Goal of the exercise: Write only the number of lines in the entries below that contain the string "clear".

Records supplied:
# # # #

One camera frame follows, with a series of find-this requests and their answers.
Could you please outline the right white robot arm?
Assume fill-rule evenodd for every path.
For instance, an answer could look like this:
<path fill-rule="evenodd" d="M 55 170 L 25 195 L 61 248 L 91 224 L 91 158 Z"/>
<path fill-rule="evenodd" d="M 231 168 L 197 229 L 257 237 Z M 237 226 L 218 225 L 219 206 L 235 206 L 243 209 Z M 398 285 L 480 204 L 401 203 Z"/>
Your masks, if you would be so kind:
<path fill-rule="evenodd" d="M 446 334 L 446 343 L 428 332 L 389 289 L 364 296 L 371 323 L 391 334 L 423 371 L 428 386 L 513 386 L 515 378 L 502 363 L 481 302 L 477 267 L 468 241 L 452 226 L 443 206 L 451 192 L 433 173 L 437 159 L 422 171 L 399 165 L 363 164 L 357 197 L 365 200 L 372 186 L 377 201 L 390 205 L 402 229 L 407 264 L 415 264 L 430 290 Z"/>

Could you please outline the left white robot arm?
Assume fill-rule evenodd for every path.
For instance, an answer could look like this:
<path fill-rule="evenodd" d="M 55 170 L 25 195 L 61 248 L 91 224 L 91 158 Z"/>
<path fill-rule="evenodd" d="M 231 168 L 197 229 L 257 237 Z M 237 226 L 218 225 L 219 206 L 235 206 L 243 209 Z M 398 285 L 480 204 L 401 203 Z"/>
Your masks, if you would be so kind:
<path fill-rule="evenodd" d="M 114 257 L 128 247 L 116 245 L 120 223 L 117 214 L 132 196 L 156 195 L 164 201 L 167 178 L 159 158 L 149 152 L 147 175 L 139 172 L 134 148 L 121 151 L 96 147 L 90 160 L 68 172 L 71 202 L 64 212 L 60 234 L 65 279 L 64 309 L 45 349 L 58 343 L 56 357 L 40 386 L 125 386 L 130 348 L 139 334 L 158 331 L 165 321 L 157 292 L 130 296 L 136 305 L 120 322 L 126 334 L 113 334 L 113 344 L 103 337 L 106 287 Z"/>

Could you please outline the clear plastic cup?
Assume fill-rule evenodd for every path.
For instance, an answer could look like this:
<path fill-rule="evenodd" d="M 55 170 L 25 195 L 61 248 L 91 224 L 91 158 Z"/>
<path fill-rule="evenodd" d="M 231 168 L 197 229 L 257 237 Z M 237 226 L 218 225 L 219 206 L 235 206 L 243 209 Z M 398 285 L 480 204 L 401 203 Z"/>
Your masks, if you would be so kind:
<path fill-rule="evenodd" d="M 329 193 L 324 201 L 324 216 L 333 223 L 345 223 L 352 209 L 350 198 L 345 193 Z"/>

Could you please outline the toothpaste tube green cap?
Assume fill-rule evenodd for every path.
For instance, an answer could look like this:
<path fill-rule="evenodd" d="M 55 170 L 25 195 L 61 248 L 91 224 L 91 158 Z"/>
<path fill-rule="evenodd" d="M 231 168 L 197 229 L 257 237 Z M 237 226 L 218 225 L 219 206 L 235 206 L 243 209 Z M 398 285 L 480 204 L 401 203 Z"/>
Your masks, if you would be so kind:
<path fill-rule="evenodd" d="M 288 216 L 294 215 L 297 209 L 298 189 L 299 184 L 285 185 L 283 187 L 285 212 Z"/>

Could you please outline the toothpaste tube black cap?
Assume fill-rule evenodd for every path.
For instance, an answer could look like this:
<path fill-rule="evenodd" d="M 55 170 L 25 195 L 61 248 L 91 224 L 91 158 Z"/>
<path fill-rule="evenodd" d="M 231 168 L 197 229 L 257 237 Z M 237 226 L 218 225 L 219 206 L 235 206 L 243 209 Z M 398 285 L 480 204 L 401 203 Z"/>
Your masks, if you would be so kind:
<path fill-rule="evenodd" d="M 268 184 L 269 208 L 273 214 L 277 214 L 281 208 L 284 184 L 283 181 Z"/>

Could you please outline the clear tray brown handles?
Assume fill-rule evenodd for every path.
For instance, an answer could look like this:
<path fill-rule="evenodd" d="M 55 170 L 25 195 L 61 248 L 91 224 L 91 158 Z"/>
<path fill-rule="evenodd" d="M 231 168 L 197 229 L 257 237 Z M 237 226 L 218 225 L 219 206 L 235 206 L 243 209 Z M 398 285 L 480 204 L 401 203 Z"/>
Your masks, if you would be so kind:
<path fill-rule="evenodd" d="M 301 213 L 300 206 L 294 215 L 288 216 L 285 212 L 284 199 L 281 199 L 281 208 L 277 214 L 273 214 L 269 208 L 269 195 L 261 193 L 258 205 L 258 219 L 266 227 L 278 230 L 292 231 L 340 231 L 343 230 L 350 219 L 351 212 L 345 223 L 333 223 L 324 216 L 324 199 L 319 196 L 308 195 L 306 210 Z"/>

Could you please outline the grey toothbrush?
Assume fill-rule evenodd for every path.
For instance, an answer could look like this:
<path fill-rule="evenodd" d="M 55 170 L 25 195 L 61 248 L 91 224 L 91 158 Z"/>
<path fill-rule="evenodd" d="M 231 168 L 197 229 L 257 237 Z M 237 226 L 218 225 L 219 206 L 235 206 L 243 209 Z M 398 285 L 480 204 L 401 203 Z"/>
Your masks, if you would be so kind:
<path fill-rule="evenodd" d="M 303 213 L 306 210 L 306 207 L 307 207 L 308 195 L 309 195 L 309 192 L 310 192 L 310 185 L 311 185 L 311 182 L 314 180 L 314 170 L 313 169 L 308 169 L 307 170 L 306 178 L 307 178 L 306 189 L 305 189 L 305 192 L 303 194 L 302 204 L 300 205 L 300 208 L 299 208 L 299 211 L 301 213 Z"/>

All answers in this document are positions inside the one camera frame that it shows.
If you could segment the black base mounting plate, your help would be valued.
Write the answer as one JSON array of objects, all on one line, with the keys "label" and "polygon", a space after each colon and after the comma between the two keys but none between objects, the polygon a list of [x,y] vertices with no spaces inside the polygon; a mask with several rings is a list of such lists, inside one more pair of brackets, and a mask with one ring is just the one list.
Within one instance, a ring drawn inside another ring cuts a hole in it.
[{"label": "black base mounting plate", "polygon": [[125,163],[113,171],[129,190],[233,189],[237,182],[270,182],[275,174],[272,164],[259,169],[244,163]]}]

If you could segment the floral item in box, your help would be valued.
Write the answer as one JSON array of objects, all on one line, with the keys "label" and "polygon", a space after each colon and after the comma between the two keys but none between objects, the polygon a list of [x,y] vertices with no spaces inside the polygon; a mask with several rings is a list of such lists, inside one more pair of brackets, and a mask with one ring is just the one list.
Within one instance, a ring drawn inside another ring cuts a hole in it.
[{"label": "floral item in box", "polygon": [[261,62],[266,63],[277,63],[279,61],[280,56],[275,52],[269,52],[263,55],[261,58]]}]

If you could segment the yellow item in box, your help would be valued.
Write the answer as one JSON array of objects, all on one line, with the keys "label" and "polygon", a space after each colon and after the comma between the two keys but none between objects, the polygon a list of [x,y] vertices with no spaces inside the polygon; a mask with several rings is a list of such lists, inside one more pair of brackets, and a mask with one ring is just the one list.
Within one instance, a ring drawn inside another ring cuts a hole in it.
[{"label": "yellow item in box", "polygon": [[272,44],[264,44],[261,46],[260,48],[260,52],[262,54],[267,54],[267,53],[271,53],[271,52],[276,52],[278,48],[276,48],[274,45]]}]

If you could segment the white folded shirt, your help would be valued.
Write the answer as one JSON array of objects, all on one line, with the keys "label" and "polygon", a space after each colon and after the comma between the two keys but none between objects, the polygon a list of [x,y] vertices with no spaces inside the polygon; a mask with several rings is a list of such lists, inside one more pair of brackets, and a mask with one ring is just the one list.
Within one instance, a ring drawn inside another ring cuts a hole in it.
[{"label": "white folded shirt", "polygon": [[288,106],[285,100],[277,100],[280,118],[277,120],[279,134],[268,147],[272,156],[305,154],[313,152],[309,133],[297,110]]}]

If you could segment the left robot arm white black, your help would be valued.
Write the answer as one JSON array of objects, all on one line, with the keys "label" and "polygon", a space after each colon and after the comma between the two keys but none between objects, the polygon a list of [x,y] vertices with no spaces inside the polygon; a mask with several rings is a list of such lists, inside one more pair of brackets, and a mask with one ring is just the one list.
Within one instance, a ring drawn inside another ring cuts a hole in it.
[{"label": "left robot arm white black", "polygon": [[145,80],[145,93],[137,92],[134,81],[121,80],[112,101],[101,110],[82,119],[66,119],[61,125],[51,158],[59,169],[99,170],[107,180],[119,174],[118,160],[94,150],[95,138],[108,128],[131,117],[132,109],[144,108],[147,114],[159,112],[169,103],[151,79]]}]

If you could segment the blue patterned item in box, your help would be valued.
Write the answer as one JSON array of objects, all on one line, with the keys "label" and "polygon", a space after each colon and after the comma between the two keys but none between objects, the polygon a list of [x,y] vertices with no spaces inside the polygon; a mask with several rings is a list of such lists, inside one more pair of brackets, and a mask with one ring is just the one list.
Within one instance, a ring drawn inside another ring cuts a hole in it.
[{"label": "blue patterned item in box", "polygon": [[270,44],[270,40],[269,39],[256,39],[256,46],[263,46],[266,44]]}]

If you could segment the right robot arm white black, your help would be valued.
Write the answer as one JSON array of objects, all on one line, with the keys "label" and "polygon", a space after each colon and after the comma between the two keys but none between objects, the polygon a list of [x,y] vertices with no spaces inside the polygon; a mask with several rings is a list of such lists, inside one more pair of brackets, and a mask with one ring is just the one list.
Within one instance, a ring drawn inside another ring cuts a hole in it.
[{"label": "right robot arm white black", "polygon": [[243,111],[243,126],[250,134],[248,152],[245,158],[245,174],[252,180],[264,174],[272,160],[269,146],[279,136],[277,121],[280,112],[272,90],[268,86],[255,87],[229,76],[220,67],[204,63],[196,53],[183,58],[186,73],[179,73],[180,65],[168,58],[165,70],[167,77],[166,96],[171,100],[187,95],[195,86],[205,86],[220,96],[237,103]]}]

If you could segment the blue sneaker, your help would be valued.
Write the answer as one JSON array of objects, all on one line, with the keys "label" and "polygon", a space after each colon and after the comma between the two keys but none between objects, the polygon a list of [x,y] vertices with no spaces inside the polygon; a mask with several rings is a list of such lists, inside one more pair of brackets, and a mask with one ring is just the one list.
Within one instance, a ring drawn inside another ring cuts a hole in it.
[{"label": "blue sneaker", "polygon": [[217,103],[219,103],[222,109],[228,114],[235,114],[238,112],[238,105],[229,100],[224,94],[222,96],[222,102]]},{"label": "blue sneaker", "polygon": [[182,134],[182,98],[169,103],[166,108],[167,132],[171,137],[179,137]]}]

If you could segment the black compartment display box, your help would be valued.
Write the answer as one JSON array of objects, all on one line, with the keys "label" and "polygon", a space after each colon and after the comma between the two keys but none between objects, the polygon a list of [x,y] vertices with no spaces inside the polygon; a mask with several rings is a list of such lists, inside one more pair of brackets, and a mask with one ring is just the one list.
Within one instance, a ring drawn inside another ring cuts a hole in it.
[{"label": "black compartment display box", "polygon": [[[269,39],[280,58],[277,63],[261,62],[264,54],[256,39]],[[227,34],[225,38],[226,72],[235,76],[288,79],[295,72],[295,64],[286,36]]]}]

# # # #

Answer area: 2